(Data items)
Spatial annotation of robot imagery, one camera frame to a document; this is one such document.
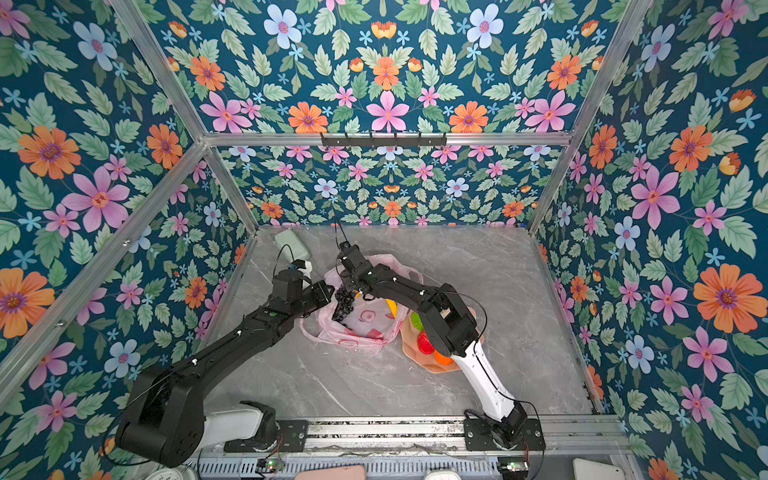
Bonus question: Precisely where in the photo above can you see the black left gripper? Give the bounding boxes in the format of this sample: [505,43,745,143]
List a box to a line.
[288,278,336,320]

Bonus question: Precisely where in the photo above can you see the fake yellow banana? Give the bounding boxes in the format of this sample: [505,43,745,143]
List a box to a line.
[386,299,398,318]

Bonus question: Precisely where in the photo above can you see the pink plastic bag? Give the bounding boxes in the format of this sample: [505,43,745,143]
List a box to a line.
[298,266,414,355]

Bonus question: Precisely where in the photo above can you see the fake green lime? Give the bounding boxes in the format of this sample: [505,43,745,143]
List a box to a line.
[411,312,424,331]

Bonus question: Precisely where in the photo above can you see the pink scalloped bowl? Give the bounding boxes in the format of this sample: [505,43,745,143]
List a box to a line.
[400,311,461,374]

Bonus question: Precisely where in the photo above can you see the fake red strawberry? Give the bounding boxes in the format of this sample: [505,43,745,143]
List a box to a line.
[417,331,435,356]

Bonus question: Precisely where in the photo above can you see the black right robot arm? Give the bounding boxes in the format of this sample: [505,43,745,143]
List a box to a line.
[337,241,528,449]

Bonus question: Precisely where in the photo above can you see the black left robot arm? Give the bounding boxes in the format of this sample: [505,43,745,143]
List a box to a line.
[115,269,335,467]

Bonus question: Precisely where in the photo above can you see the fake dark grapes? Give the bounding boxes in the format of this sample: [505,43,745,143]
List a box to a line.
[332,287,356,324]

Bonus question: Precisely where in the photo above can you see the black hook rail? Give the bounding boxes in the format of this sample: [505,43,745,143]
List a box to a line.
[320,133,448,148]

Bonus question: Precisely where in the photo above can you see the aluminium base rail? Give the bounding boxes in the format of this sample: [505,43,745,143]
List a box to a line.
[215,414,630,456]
==
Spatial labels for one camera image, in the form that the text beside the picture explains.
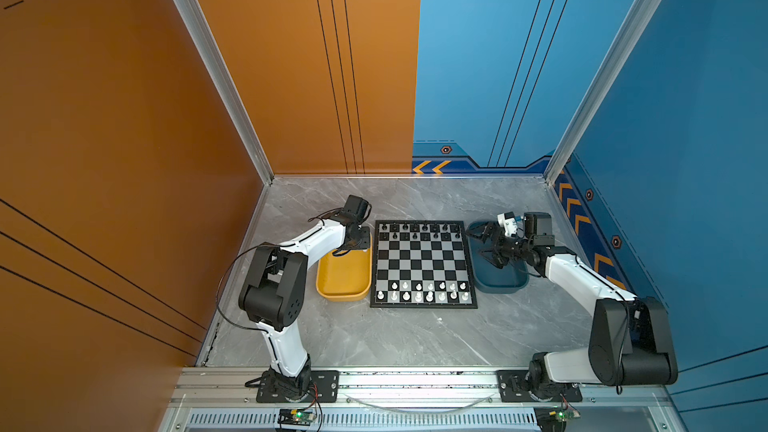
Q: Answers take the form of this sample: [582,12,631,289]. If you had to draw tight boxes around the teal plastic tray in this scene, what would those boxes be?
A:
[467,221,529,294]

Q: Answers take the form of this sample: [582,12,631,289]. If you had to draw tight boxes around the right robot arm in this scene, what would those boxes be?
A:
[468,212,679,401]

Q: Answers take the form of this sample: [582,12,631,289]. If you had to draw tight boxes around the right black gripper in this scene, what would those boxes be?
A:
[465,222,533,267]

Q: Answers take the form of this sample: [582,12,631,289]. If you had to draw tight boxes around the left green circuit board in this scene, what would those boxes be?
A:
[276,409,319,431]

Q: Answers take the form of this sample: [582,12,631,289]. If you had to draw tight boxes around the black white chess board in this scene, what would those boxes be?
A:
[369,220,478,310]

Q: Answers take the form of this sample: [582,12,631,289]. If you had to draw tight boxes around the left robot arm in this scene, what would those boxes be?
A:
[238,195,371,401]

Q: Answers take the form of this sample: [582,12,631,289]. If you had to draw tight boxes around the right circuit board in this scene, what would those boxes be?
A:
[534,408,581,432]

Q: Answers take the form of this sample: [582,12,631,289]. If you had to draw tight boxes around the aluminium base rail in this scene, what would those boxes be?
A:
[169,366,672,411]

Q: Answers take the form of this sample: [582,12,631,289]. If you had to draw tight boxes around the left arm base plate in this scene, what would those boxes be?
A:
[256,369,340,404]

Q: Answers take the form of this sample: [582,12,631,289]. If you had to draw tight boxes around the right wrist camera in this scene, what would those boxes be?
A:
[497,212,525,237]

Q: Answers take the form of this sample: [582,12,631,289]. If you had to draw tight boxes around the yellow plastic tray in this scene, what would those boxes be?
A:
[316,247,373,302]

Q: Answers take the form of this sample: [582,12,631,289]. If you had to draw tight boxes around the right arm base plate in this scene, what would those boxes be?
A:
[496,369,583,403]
--
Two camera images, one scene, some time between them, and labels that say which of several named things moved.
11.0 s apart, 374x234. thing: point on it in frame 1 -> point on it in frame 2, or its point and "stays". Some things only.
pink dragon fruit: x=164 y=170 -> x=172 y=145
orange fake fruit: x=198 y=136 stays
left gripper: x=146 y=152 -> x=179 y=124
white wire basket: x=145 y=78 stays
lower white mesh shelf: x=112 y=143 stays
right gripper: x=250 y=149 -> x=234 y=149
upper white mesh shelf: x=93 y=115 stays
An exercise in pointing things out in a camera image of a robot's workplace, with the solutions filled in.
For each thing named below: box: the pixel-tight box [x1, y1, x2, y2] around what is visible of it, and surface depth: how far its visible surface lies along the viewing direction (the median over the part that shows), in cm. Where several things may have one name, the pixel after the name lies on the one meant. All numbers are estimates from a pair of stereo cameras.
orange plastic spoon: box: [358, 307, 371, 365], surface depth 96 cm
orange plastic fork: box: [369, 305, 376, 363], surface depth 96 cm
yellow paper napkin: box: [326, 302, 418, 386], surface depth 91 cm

**PROBLEM STATEMENT**. Lines with the word "Spatial" in them should be copied from the preceding records.

**PROBLEM SOLUTION**.
Spatial annotation of robot imagery, one camera frame to a document; this is one such document.
Spatial labels for one camera image, in the form that the text beside the picture explains.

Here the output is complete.